*Prompt:* This exercise requires an exact copy of each line from the one containing "Point out the right aluminium" down to the last line below.
*** Opening Records to use ***
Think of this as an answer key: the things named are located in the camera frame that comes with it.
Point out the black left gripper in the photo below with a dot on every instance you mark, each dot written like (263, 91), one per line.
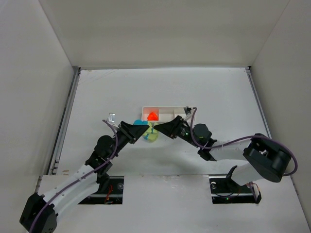
(127, 132)

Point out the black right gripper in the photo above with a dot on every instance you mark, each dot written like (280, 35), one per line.
(176, 127)

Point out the green lego block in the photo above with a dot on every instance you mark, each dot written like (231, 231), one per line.
(150, 130)
(152, 137)

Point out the orange round lego piece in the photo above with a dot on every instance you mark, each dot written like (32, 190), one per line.
(153, 117)

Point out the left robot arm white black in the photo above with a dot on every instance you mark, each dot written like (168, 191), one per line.
(42, 212)

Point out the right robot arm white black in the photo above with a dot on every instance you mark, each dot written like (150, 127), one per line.
(264, 158)

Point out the white three-compartment tray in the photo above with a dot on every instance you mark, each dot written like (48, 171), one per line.
(165, 113)

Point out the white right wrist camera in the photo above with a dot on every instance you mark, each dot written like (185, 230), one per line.
(188, 113)

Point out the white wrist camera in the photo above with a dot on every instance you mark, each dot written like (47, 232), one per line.
(111, 118)
(188, 113)

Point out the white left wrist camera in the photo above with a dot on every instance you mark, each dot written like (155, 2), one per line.
(111, 118)

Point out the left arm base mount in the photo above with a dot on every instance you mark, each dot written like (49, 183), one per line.
(109, 193)

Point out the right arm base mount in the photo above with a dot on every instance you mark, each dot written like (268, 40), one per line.
(226, 191)

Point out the left aluminium table rail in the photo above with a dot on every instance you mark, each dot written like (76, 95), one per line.
(54, 159)

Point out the aluminium table rail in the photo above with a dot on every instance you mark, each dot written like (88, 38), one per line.
(249, 74)
(54, 159)

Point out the right aluminium table rail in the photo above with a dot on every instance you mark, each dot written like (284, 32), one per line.
(249, 74)
*** Closing Records to use ***
*Answer:*
Point out the right aluminium table rail in the photo above with a dot on every instance you mark, each dot written like (284, 32), one per line.
(249, 74)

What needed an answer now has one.